COLLEGE STATION, Texas — The Texas Water Resources Institute recently revamped its Texas Watershed Planning website to better assist water professionals in developing watershed protection plans, according to an institute official.

“The site is particularly useful for those who are interested in helping restore a nearby watershed but are unsure where to begin,” said Kevin Wagner, the institute’s associate director. “Watershed protection plans that outline ways to preserve or restore watersheds are a voluntary and accepted approach to protecting Texas surface waters. And this site provides useful information related to such plans.”

Wagner said the enhanced website at includes steps for developing watershed protection plans and explains the benefits of these plans and ways to finance them.

“The website also posts upcoming training events for watershed coordinators and other resources,” he said.

The Texas Water Resources Institute is part of Texas AgriLife Research, the Texas AgriLife Extension Service and the College of Agriculture and Life Sciences at Texas A&M University.

“We revamped the website to make it more of a resource to watershed coordinators and groups in Texas,” Wagner said. “We wanted to provide easy links to available resources.”

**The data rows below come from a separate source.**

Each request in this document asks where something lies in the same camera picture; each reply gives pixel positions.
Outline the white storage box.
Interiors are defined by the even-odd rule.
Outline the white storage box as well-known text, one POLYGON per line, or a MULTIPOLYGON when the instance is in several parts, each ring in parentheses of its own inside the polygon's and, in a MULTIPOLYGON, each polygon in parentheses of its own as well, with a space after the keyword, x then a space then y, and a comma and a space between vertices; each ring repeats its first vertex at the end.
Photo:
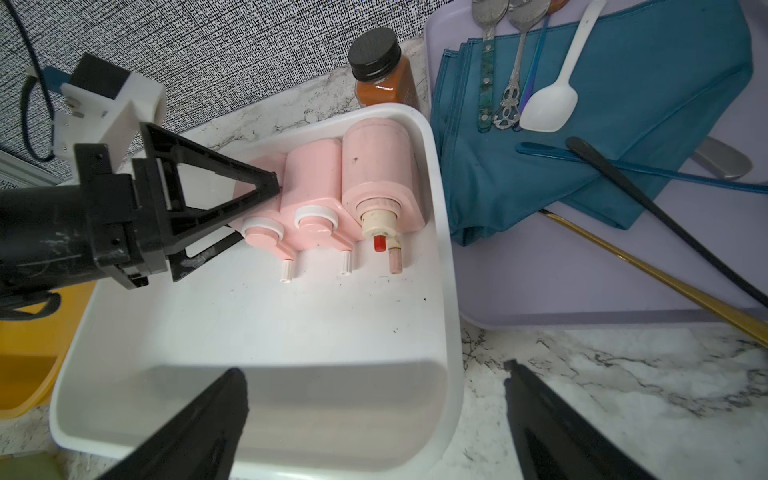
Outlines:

He said one of the greatest challenges faced by all watershed groups is funding and that the institute has worked with the Environmental Finance Center at Boise State University to update the Directory of Watershed Resources to include Texas-specific funding programs. The directory is an online database for watershed restoration funding, and includes information on federal, state, private, and other funding sources and assistance.

 “This easy-to-use database links watershed groups with sources of funding for a variety of watershed activities from implementation of best management practices to conducting education and outreach programs,” Wagner said.

Wagner said the original website was created through a coordinated effort led by the institute and funded by the U.S. Environmental Protection Agency through the Texas Commission on Environmental Quality as a means to inform those interested in Texas watershed planning short courses, and information on these courses may still be found on the enhanced website.

“These short courses provide training to watershed professionals on approaches to managing water quality throughout the state and guidance on stakeholder coordination, education and outreach,” Wagner said. “Some of the training components include the EPA’s nine key elements of a watershed protection plan, data collection and analysis, and the tools available for plan development.”

Another resource available on the revamped website is information about the Texas Watershed Coordinator Roundtables, he said.

“These roundtables, held biannually, provide a forum for watershed coordinators, facilitate interactive solutions to common watershed issues faced throughout the state and add to the fundamental knowledge conveyed at the short courses,” said Courtney Smith, the institute’s program coordinator.

The water institute also has developed a listserv for watershed coordinators to receive information about the roundtables, training events and other useful information, he said. Interested coordinators may subscribe at

The Texas Commission on Environmental Quality continues to fund this project.

“Support for this project and the many benefits it offers to watershed professionals continues to grow,” said Kerry Niemann, team leader of the Nonpoint Source Pollution Program at TCEQ. “We believe that our continued efforts to build watershed-management capacity through this project and others is second to none. We are very proud of this result and are committed to making Texas number one in this regard.”